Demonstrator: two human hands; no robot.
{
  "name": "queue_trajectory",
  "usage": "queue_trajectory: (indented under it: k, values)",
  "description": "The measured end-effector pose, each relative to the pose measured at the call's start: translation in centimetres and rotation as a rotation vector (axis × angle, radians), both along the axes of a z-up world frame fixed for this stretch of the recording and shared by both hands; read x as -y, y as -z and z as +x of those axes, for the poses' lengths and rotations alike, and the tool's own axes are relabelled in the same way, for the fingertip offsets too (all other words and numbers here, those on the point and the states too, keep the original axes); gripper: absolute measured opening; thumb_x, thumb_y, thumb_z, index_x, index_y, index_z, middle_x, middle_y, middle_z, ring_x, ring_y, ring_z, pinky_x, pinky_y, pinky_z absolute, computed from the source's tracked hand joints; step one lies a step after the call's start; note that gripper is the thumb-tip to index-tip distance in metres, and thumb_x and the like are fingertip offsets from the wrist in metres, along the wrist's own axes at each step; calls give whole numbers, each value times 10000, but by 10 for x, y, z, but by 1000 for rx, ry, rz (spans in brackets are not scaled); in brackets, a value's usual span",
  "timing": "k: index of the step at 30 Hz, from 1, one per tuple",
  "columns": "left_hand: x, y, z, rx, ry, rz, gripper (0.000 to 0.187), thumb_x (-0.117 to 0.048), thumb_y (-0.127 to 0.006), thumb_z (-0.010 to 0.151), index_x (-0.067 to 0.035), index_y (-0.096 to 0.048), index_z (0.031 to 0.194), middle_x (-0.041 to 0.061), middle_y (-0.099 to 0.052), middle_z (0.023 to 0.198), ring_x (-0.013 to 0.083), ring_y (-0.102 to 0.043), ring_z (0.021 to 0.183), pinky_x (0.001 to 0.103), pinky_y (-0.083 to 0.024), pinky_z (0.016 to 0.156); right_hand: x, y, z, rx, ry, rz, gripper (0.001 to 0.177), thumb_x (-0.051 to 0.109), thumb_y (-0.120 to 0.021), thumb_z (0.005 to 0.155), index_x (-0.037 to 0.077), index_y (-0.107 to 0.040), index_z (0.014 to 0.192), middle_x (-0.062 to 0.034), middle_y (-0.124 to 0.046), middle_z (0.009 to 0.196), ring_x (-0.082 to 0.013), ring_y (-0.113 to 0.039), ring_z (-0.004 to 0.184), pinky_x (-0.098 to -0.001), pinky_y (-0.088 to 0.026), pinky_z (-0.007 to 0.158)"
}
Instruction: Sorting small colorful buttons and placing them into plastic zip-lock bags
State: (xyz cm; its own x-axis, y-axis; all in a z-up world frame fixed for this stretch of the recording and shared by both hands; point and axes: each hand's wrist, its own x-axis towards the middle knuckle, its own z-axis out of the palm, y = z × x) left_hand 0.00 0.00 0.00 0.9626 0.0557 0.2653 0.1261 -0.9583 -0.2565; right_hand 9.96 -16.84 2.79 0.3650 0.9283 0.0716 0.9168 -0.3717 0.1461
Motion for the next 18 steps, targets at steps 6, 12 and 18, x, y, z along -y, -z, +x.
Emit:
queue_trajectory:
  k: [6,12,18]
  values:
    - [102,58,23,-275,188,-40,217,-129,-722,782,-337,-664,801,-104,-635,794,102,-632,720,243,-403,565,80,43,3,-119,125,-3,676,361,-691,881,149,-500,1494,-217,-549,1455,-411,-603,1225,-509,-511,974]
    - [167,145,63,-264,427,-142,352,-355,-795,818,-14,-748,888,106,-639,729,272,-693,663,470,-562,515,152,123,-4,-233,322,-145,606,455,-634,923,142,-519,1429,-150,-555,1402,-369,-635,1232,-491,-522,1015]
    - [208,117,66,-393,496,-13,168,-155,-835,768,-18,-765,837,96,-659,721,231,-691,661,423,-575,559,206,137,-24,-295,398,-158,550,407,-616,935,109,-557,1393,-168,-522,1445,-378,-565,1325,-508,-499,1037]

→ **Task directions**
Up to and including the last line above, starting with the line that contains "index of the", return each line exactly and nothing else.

→ **Task response**
  "timing": "k: index of the step at 30 Hz, from 1, one per tuple",
  "columns": "left_hand: x, y, z, rx, ry, rz, gripper (0.000 to 0.187), thumb_x (-0.117 to 0.048), thumb_y (-0.127 to 0.006), thumb_z (-0.010 to 0.151), index_x (-0.067 to 0.035), index_y (-0.096 to 0.048), index_z (0.031 to 0.194), middle_x (-0.041 to 0.061), middle_y (-0.099 to 0.052), middle_z (0.023 to 0.198), ring_x (-0.013 to 0.083), ring_y (-0.102 to 0.043), ring_z (0.021 to 0.183), pinky_x (0.001 to 0.103), pinky_y (-0.083 to 0.024), pinky_z (0.016 to 0.156); right_hand: x, y, z, rx, ry, rz, gripper (0.001 to 0.177), thumb_x (-0.051 to 0.109), thumb_y (-0.120 to 0.021), thumb_z (0.005 to 0.155), index_x (-0.037 to 0.077), index_y (-0.107 to 0.040), index_z (0.014 to 0.192), middle_x (-0.062 to 0.034), middle_y (-0.124 to 0.046), middle_z (0.009 to 0.196), ring_x (-0.082 to 0.013), ring_y (-0.113 to 0.039), ring_z (-0.004 to 0.184), pinky_x (-0.098 to -0.001), pinky_y (-0.088 to 0.026), pinky_z (-0.007 to 0.158)"
}
Instruction: Sorting small colorful buttons and placing them into plastic zip-lock bags
State: (xyz cm; its own x-axis, y-axis; all in a z-up world frame fixed for this stretch of the recording and shared by both hands; point and axes: each hand's wrist, its own x-axis towards the middle knuckle, its own z-axis out of the palm, y = z × x) left_hand 0.00 0.00 0.00 0.9626 0.0557 0.2653 0.1261 -0.9583 -0.2565; right_hand 9.96 -16.84 2.79 0.3650 0.9283 0.0716 0.9168 -0.3717 0.1461
Motion for the next 18 steps, targets at steps 6, 12 and 18, x, y, z along -y, -z, +x.
Emit:
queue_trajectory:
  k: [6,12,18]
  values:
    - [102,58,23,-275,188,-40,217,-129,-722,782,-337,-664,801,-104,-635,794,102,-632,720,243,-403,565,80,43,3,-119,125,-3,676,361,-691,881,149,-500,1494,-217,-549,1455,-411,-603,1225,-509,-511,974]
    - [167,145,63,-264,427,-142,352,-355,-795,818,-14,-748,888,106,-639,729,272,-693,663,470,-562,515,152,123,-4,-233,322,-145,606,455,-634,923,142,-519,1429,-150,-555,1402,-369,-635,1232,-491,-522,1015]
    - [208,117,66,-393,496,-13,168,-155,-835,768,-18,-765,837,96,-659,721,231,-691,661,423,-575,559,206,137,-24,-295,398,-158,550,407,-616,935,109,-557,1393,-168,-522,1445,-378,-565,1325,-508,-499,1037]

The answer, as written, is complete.